* [Prompt] Go through the lines below and copy any that hold the string "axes".

* [Supplied information]
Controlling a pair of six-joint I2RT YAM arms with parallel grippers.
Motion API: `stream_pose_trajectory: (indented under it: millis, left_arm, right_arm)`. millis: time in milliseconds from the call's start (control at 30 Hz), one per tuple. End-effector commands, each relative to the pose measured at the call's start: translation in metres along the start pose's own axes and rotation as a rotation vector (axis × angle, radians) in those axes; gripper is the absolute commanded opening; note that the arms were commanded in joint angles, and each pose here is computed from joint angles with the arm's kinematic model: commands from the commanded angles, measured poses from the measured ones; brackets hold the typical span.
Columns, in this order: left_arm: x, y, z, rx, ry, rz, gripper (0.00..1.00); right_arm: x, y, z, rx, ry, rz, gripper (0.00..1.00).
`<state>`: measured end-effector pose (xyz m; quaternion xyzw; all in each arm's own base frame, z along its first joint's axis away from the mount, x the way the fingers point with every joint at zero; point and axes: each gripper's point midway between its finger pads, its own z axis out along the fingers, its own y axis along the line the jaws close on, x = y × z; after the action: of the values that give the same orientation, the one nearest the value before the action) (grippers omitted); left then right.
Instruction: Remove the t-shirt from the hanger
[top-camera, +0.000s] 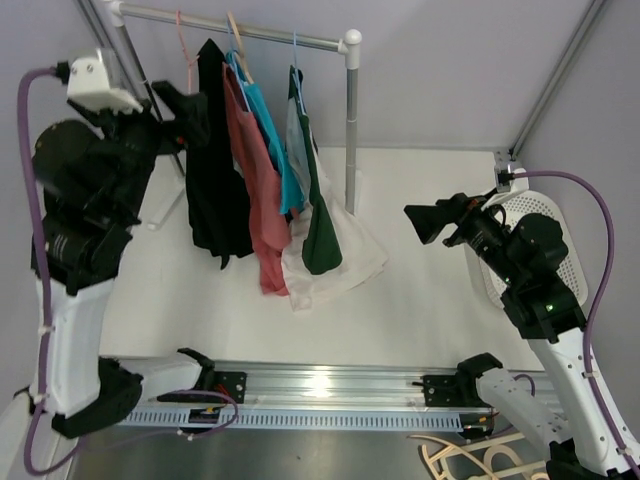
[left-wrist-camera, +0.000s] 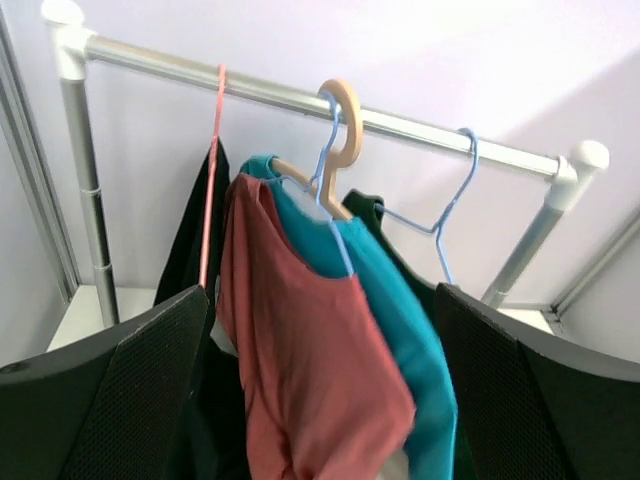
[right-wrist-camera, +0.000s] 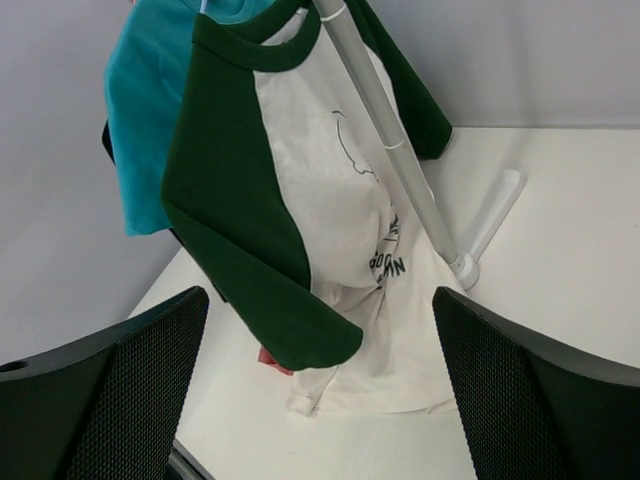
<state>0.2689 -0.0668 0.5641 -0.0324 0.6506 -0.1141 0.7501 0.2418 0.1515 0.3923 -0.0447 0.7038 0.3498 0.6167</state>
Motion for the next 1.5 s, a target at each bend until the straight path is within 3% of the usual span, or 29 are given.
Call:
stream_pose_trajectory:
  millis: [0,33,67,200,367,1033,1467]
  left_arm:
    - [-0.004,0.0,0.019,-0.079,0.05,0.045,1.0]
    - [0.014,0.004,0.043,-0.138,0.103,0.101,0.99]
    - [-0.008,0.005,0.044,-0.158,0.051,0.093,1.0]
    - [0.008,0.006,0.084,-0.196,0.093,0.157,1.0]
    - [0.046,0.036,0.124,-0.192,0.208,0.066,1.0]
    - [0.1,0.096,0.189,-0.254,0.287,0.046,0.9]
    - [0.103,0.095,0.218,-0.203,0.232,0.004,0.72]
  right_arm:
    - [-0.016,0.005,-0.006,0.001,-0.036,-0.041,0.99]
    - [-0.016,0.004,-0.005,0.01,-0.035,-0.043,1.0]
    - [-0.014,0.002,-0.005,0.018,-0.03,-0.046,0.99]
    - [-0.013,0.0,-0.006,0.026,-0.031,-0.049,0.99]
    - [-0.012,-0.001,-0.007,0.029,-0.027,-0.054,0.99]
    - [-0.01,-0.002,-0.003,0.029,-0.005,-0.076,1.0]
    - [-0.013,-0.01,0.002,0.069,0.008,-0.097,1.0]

* [Task output]
Motion API: `stream_pose_trajectory: (indented under it: millis, left_arm, right_arm)`. millis: time in milliseconds from the call's start (control at 30 Hz), one per tuple. End-effector commands, each relative to the pose measured at the call's start: translation in metres along the start pose's own axes and rotation as a rotation vector (axis × angle, radians) in those axes; gripper is the absolute commanded opening; note that the arms were commanded in joint angles, and each pose here is computed from joint angles with the arm's kinematic model: commands from the commanded angles, measured poses from the measured ones; brackets hold the typical span.
`<state>`: measured end-effector pose (xyz m; quaternion xyzw; all in each arm's own base frame, z along its first joint's axis away from the mount, x the way the fingers point with every joint at zero; point and axes: each gripper's point midway between its finger pads, its own z axis out along the fingers, its own y axis along the line the jaws close on, x = y × z; after the action: of the values that give the same orientation, the one nearest the value before the action) (grippers omitted); left then right.

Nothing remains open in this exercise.